An irrevocable beneficiary however cannot be changed. They are rather uncommon though if you have someone you want to ensure the benefit goes to then you could consider listing them that way.
If you want to remove an irrevocable beneficiary you have to get their permission to do so. This usually requires you to get lawyers involved in the process. A revocable beneficiary can be removed simply by filling out a form and sending it to the insurance company, not so with an irrevocable beneficiary.
Commonly listed as irrevocable beneficiaries are children, though sometimes spouses are listed as such yet in the event of divorce, this means they cannot be removed without their consent. This can cause significant contention when trying to alter your policy, for example trying to cancel the policy so they don’t get the death benefit may still require their permission.

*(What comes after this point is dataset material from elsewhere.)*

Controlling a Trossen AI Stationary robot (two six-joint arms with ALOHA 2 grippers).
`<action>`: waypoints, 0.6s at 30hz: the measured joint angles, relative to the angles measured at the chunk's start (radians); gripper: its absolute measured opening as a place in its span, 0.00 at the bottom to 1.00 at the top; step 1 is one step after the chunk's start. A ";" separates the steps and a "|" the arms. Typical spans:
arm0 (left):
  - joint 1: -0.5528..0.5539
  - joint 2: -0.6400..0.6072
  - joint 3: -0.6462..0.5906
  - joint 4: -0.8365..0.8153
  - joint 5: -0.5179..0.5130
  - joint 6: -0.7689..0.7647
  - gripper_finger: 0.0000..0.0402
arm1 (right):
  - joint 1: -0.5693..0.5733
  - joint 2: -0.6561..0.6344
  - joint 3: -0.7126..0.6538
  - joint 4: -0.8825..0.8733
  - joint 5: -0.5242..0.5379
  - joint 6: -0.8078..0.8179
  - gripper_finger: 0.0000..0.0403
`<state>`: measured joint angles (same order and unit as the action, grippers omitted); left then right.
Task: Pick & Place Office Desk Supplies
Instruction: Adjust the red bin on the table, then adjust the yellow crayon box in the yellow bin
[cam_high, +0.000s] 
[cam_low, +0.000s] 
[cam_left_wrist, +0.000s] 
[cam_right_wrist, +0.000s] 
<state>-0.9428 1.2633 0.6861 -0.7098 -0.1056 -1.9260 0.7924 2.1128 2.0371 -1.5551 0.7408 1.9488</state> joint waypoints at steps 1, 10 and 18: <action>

Community property law states at the time of writing:
From what I could find at the time of writing this in 2022 the community property states are: Arizona, California, Idaho, Louisiana, Nevada, New Mexico, Texas, Washington, and Wisconsin. There are other states where community property law is optional at the time of marriage. If you aren’t sure just check with your state website.
Listing beneficiaries
LIsting beneficiaries is fairly straightforward within a life insurance application. It will ask if/whom you want to list and then ask for some identifying information.
COmmonly what’s asked for is the relationship to you, full name, address, and then possibly date of birth, social security number, and phone number.
The more exact and accurate you are with this information the faster a death claim will be able to distribute the funds to them.
This brings us lastly to: make sure they know how to file a claim.
An insurance company will do their best to locate a beneficiary as well as distribute a death benefit however they need to be notified that a death occurred in order to start that process. So if they aren’t notified by the authorities because someone passed away in really strange circumstances then it could delay the death proceeds.
Having a copy of your life insurance policy, or giving your beneficiaries a copy may help them in the event something happens. They can take that and speak to the insurance company and then get the necessary paperwork and documents that the company asks for to submit and file the claim as soon as possible.